Teknik  Kreatif pada Puisi, suatu Pendekatan Proses
Pendekatan ini kita ambil dari sudut pandang bagaimana puisi itu tercipta. Bukan saat puisi itu dinikmati oleh khalayak. Teknik puisi dimaksudkan untuk pranalar dalam proses puisi sehingga menjadi karya autentik dan relevan. Diharapkan agar teknik puisi menjadi bagian dari memasyakatkan Puisi itu sendiri.
Kita melihat bahwa selalu ada even yang berisi kegiatan berpuisi, membaca, menulis dan mementaskannya, termasuk mengangkatnya ke layar lebar. Namun demikian, indikasi literasi dan animo masyarakat terhadap puisi masih di bawah lagu lagu pop, novel dan drama Korea.

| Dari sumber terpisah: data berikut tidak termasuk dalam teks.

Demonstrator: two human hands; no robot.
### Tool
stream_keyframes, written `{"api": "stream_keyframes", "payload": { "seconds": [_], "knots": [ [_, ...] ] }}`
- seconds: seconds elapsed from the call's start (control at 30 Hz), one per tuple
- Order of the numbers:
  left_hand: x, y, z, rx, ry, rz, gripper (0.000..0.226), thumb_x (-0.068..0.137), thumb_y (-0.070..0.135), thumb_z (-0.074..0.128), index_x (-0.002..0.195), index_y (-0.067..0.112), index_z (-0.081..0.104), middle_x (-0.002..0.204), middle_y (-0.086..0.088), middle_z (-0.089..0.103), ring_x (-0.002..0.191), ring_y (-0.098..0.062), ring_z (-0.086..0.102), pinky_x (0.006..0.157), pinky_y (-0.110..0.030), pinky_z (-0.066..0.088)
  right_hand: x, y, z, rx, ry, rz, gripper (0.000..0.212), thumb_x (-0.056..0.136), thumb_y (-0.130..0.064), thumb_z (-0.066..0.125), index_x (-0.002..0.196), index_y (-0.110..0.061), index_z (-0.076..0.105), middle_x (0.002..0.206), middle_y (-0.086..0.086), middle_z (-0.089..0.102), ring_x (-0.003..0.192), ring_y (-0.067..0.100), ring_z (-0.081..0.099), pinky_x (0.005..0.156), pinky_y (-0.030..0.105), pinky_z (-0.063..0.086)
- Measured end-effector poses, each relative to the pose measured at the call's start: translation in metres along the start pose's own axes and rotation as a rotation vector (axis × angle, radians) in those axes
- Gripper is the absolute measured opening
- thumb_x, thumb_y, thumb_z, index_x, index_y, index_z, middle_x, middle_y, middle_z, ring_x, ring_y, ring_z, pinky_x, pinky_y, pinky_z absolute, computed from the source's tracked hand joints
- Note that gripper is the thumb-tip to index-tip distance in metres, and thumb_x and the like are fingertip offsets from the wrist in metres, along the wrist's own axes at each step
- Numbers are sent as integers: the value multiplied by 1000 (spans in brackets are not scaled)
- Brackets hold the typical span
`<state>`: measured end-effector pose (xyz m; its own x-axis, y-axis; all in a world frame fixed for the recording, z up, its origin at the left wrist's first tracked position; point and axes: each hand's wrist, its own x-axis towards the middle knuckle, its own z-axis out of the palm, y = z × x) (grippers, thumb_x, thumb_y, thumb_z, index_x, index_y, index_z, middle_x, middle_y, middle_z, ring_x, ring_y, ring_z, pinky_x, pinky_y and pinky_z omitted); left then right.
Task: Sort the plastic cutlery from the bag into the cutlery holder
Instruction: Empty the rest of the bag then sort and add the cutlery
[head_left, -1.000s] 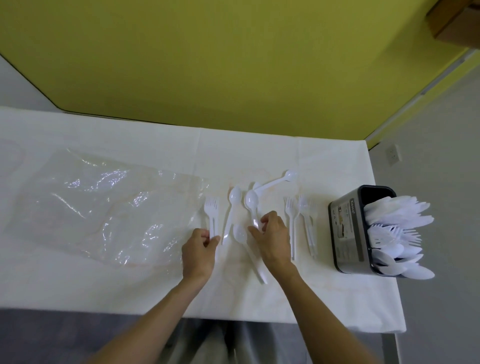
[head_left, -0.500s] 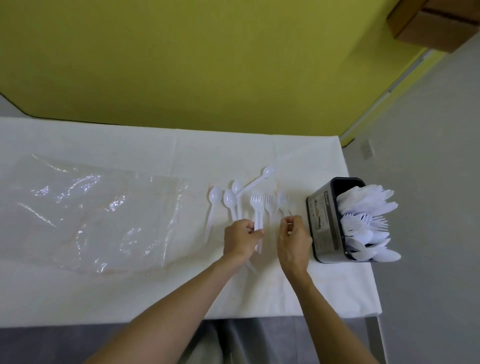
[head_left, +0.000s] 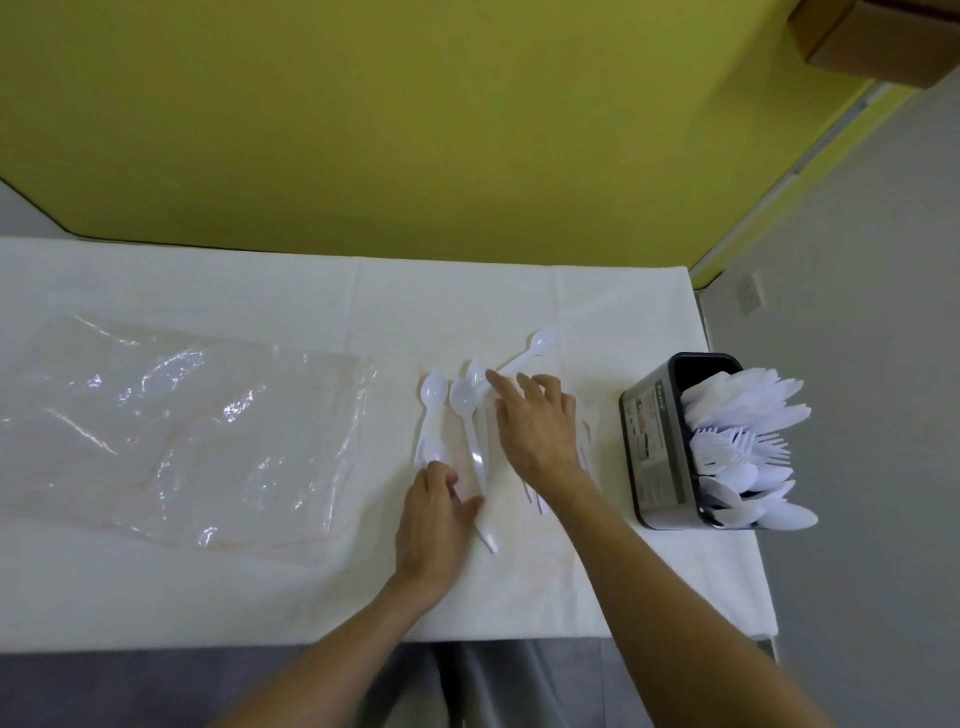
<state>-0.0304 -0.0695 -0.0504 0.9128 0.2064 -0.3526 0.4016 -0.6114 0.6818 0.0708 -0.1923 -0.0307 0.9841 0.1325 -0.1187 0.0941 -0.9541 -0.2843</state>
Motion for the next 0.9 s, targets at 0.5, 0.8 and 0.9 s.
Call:
{"api": "stream_keyframes", "payload": {
  "seconds": [0.5, 0.8, 0.9],
  "knots": [
    [51, -9, -31, -4, 90, 73, 30, 91, 13, 57, 120, 22, 54, 110, 0, 48, 100, -21, 54, 82, -33, 48, 3, -17, 0, 199, 124, 205, 29, 96, -16, 48, 120, -16, 65, 121, 2, 65, 118, 24, 47, 95, 32, 38],
    [40, -16, -25, -117, 116, 37, 25, 93, 13, 56, 117, 18, 54, 106, 2, 54, 93, -17, 59, 81, -31, 49, -52, -17, 13, 351, 102, 182, 28, 94, -23, 59, 121, -18, 63, 122, 4, 59, 114, 21, 51, 84, 23, 43],
    [37, -16, -25, -86, 148, 52, 23, 93, 14, 56, 115, 17, 53, 103, 3, 49, 94, -21, 57, 80, -35, 49, -51, 8, 4, 302, 255, 458, 46, 89, -30, 66, 128, -8, 53, 125, 12, 54, 115, 29, 50, 89, 33, 46]
  ]
}}
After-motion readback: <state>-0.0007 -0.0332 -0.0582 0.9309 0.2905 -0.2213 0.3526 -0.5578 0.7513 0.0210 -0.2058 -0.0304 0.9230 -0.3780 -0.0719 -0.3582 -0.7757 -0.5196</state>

Begitulah...mungkin disebabkan paradigma budaya saja, atau karena upaya untuk mengakrabkan puisi masih rendah, sehingga puisi dianggap kualitas angin dan teramat ekslusif. Maka sangat sedikit buku puisi baru yang laris, kecuali beberapa yg sudah populer.
Dalam hal teknik puisi, Â Herman J Waluyo, menggarisbawahi bahwa puisi sangat bergantung pada kata dan pemilihan diksi. Penulis menyebutnya Teknik Bahasa. Disini puisi bersumber dari wujud pengkonsentrasian kata dengan beragam aspek, latar dan gayanya. Bahkan dalam puisi yang paling simpel: "aku ingin sekali menggambar wajah hujan..."(Taufik Sentana).
Selanjutnya yang menjadi teknik puisi adalah, Teknik Kreasi. Dalam poin ini merangkum cara pandang dan pengalaman si penyair, serta segala upaya untuk membangun idiom baru, makna baru dan struktur metafor yang semaksimal mungkin. Disini, Eyang Sapardi Alm, sangat menekankan metafor sebagai puncak ungkap puisi dan daya kreatifnya yang elegan. Pada bagian ini pula jasa besar seorang penyair terhadap perkembangan bahasa.
Adapun yang ketiga, setelah teknik bahasa dan kreasi, adalah Teknik Daya Ubah. Termasuk disini, seberapa lama puisi  dapat bertahan dan seberapa besar dampaknya bagi lingkungan pribadi dan sosial penyair. Teknik ini tidak semata karena keberuntungan, sebab waktu merupakan penyeleksi yang paling jujur.
Teknik ini tidak hanya karena faktor pengalaman dan bahasa si penyair tadi, juga prihal komitmen dan tanggung jawab serta visi si penyair terhadap karyanya. Sebagaimana Emha Ainun Nadjib yang fokus pada puisi sebelum pada esai dan relasi kegiatan lainnya.
Hal ini sejalan pula dengan puisi Chairi Anwar, yang sekitar 70an puisi, namun cukup mewakili diri, visi dan zamannya sehingga ia selalu relevan dan memiliki daya ubah yang tinggi, demikian juga beberapa puisi dari Rendra, Afrizal Malna atau Fikar W Eda Aceh dengan puisinya terbuka, dan lantang.
Dengan memahami teknik ini, puisi akan bertahan dengan konsekuensinya dan akan menemukan sejarahnya sendiri, dengan tetap mencermati arus zaman yang terus berubah dengan cepat.
Dengan teknik ini pula, setiap orang yang berminat pada puisi dapat bereksppresi dan membangun medium ungkapnya untuk menemui khalayak.